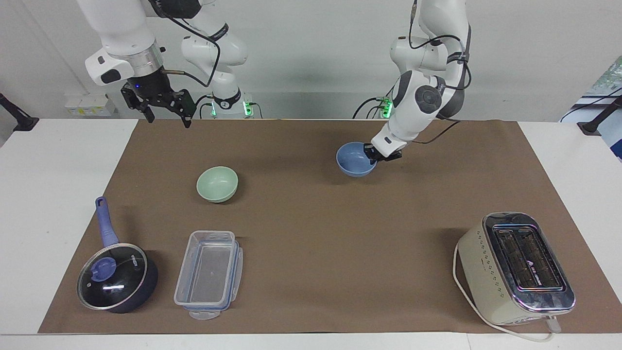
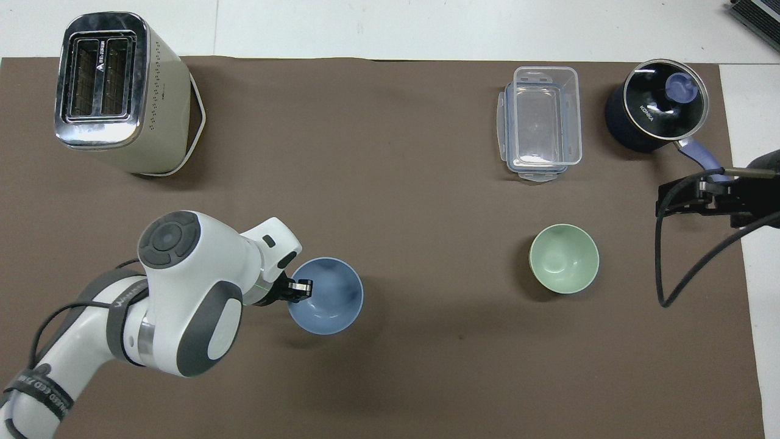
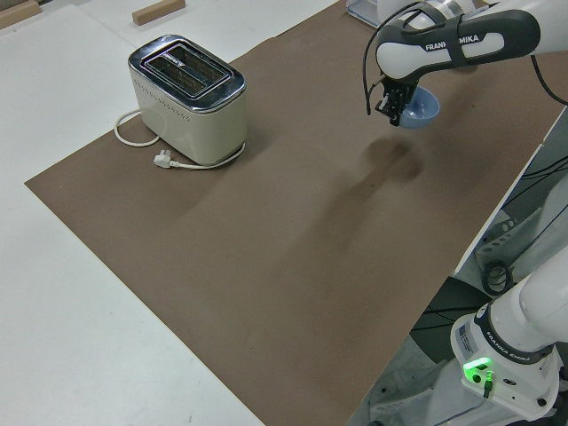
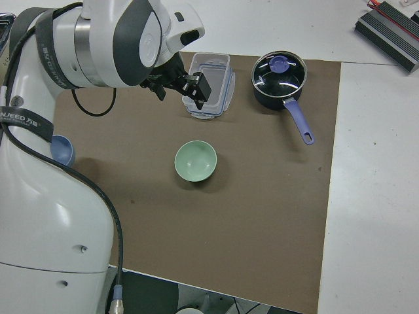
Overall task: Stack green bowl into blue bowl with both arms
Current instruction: 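Slide the blue bowl with the left gripper toward the table center, then release the blue bowl with the left gripper while the right gripper reaches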
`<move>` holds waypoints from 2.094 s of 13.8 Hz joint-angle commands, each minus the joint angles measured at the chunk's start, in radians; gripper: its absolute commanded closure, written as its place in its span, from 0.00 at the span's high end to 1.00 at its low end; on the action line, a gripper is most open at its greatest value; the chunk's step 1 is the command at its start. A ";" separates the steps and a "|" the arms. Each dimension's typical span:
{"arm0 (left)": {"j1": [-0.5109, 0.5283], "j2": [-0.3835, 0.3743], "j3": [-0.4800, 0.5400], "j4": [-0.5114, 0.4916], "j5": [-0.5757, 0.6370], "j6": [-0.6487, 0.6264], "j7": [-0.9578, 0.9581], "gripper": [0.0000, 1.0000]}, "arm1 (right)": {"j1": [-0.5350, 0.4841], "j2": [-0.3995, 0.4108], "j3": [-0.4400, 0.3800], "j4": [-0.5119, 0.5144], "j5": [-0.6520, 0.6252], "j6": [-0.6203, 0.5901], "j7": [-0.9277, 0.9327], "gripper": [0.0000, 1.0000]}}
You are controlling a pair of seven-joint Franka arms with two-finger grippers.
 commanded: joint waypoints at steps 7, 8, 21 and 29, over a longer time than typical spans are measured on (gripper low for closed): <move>-0.085 0.027 0.020 -0.103 -0.099 0.190 -0.009 0.00 | -0.012 -0.026 0.002 -0.034 0.007 0.016 0.004 1.00; -0.089 0.040 0.020 -0.104 -0.099 0.209 -0.009 0.00 | -0.012 -0.026 0.002 -0.034 0.007 0.016 0.004 1.00; 0.096 0.005 0.032 0.090 -0.071 0.008 0.000 1.00 | -0.032 -0.032 0.000 -0.050 0.007 0.022 -0.049 1.00; 0.266 0.018 0.031 0.392 0.199 -0.256 0.004 1.00 | -0.062 -0.066 0.000 -0.227 0.007 0.188 -0.124 1.00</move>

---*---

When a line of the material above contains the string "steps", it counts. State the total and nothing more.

RESPONSE FOR THIS EXERCISE
2